I arrived at class, actually participated in some of the discussions, and left the room feeling proud of myself. Lucy met me at the student union with the car. We usually had lunch there before I dropped Lucy off at the Kellogg Center and went to work.

“How'd the test go?” I asked as I stuffed a French fry in my mouth.

“I'm pretty sure I aced it.” She grinned.

“Excellent!” I sat back. “Maybe we should go to Dooley's tonight to celebrate. It's dollar beer night.”

She reached out to swipe some of my French fries while we talked a while about our classes. Then Lucy stood up and grabbed her coat off the back of the chair. “Come on, I can't be late for work.”

I dropped her off and drove to the Ramada Inn. The workday started with the Bossman asking who wanted to do his laundry instead of dialing the phones. My hand shot up, but not fast enough. I lost out to a middle-aged woman who simpered like Ed McMahon had just come to her door in the prizemobile. It's a sorry state of affairs when sorting the dirty underwear and sweaty polyester shirts of a stranger is preferable to dialing number after number. I picked up my sheet of phone numbers and began. By the fourth hour I had sold three coupon books, which was pretty good. I had laid my head on my outstretched arm and held the receiver to my free ear. “ . . . and you also receive a coupon for ten percent off a one-night stay at the Daisy Motel in Gatlinburg, Tennessee.”

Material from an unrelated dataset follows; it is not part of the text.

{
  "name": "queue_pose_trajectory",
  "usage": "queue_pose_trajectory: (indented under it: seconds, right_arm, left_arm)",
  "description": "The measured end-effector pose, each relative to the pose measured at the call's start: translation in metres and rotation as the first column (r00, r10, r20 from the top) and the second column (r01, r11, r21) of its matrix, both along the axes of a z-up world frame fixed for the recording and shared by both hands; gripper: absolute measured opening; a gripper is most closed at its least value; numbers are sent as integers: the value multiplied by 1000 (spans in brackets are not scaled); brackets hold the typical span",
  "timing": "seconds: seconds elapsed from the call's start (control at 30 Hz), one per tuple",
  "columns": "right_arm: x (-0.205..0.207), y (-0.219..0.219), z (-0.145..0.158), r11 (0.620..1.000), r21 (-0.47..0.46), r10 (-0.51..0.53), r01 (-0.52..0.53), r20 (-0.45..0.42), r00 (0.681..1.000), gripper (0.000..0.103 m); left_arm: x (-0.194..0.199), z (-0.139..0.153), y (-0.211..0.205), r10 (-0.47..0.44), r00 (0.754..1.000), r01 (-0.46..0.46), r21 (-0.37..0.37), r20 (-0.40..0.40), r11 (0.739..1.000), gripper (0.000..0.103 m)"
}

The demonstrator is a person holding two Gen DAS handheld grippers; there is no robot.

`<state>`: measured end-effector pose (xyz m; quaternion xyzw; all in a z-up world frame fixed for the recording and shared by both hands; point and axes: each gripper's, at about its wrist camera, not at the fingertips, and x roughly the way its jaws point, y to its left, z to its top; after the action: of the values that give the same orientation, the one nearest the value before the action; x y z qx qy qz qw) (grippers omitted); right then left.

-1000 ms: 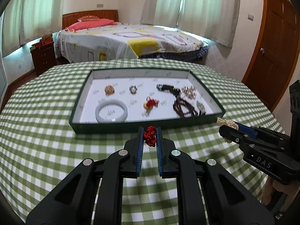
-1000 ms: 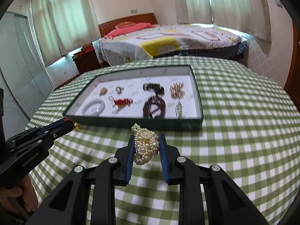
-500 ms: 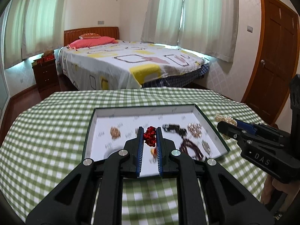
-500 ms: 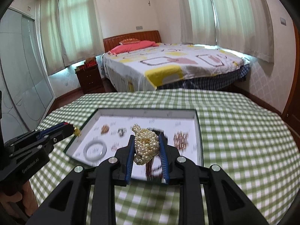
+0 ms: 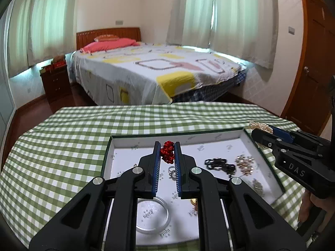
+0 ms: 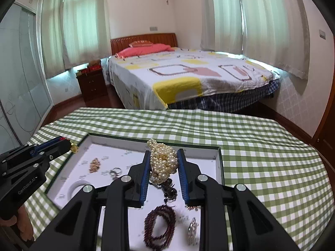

“Why would I be going to Gatlinburg?” the voice asked.

I dialed the next number without picking up my head. I was more than halfway through my script when my victim interrupted me. “Could you repeat that?”

“Sure.” I yawned. “You can get a two-for-one dinner of mouthwatering Penis Chicken at Penis Barbecue.”

A chuckle came over the phone. “Honey, I'm not sure if I should call the cops or ask you for a date. But I think you mean Penni's Barbecue. It's that joint on the highway.”

My hand came up to my mouth as I stared at the script. There was a typo: one of the
n
s was missing, so it read
Peni's
—or, as I was pronouncing it, “penis.” I hung up the phone. How many people had I read this script to? Two thousand? Three thousand? Did they think I was selling them something entirely different from a coupon book? Bossman saw me and came marching down the narrow aisle.

“Why are you just sitting there? Dial!”

I stared at the gold chain resting in its nest of black chest hair. “Jeannie, I've never told you this, but you are my number one seller. So come on, let's look alive.” He walked away. I was perplexed. How could I be his number one seller? Then I realized. Penis Chicken. For the first time in my life I recognized the power of marketing to an unsuspecting consumer.

After work I met Lucy and Chuck at Dooley's. They were a few beers up on me and were nuzzling each other so I headed to the bar to escape them. I was trying to get the bartender's attention when a waitress slid up next to me. “You with them?” she asked, jerking her head at Lucy and Chuck's booth.